EXERCISE - Examine each line of the data. Copy the line if it includes the word "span".

DATA SECTION -
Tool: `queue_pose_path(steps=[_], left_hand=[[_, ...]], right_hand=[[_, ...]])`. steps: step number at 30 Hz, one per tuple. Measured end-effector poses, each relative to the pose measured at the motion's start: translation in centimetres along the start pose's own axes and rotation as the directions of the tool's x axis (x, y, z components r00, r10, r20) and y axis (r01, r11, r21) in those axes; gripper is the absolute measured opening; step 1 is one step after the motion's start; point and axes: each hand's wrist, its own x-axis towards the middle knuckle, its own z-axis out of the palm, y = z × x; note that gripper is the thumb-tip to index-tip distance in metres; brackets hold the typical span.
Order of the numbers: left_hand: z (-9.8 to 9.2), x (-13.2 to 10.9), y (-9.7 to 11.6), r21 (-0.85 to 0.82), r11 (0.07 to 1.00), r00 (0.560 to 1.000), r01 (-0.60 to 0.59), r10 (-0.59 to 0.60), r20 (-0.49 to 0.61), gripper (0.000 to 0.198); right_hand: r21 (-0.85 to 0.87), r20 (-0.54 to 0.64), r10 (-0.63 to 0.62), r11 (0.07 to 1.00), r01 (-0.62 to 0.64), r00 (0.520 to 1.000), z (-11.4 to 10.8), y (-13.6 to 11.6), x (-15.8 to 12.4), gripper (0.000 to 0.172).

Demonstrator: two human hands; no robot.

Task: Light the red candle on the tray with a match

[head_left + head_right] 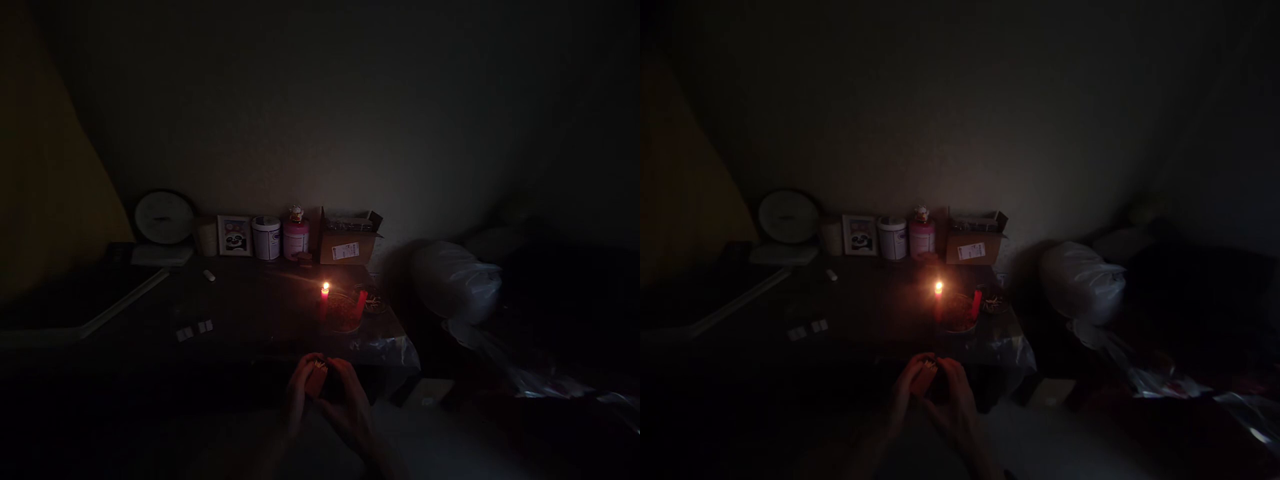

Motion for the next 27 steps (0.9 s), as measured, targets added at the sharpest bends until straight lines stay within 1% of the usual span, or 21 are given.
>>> queue_pose_path(steps=[4,7,9,12,14,17,20,23,25,27], left_hand=[[0.0,0.2,-0.1,0.010,1.000,1.000,-0.022,0.022,-0.007,0.029],[-0.2,0.3,-0.5,0.073,0.996,0.998,-0.054,0.053,0.016,0.025],[-0.2,0.1,-0.7,0.115,0.989,0.995,-0.097,0.095,0.020,0.022],[-0.3,-0.1,-0.8,0.144,0.983,0.992,-0.117,0.123,-0.031,0.020],[-0.4,0.0,-1.0,0.141,0.985,0.991,-0.098,0.109,-0.079,0.018],[-0.7,0.2,-1.2,0.119,0.990,0.992,-0.071,0.082,-0.095,0.018],[-0.7,0.3,-1.0,0.140,0.986,0.994,-0.089,0.097,-0.053,0.022],[-0.6,0.2,-0.5,0.163,0.982,0.995,-0.098,0.098,0.010,0.030],[-0.5,0.3,-0.3,0.154,0.984,0.996,-0.091,0.086,0.038,0.031],[-0.5,0.3,-0.2,0.170,0.977,0.991,-0.127,0.116,0.073,0.030]], right_hand=[[-0.031,0.025,-0.011,0.999,0.012,1.000,0.1,0.5,-0.3,0.057],[-0.015,0.037,-0.018,1.000,0.018,0.999,0.0,0.3,-0.3,0.056],[-0.001,0.031,-0.022,1.000,0.022,0.999,0.0,0.0,-0.3,0.052],[0.011,0.030,-0.013,1.000,0.013,0.999,-0.2,-0.6,-0.2,0.043],[0.020,0.033,0.007,1.000,-0.007,0.999,-0.2,-1.0,-0.1,0.038],[0.045,0.039,0.038,0.998,-0.040,0.998,-0.4,-1.3,0.0,0.036],[0.098,0.057,0.078,0.992,-0.083,0.995,-0.8,-1.4,0.1,0.034],[0.147,0.053,0.148,0.977,-0.155,0.988,-1.4,-1.3,0.4,0.033],[0.163,0.037,0.194,0.967,-0.198,0.980,-1.7,-1.4,0.6,0.034],[0.167,0.038,0.238,0.956,-0.241,0.970,-2.0,-1.6,0.8,0.033]])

ANSWER TO THE PROBLEM -
Tool: `queue_pose_path(steps=[_], left_hand=[[_, ...]], right_hand=[[_, ...]])`. steps: step number at 30 Hz, one per tuple. Measured end-effector poses, each relative to the pose measured at the motion's start: translation in centimetres along the start pose's own axes and rotation as the directions of the tool's x axis (x, y, z components r00, r10, r20) and y axis (r01, r11, r21) in those axes; gripper is the absolute measured opening; step 1 is one step after the motion's start; point and axes: each hand's wrist, its own x-axis towards the middle knuckle, its own z-axis out of the palm, y = z × x; note that gripper is the thumb-tip to index-tip distance in metres; brackets hold the typical span.
Motion for the next 27 steps (0.9 s), as measured, targets added at the sharpest bends until straight lines stay within 1% of the usual span, or 21 are given.

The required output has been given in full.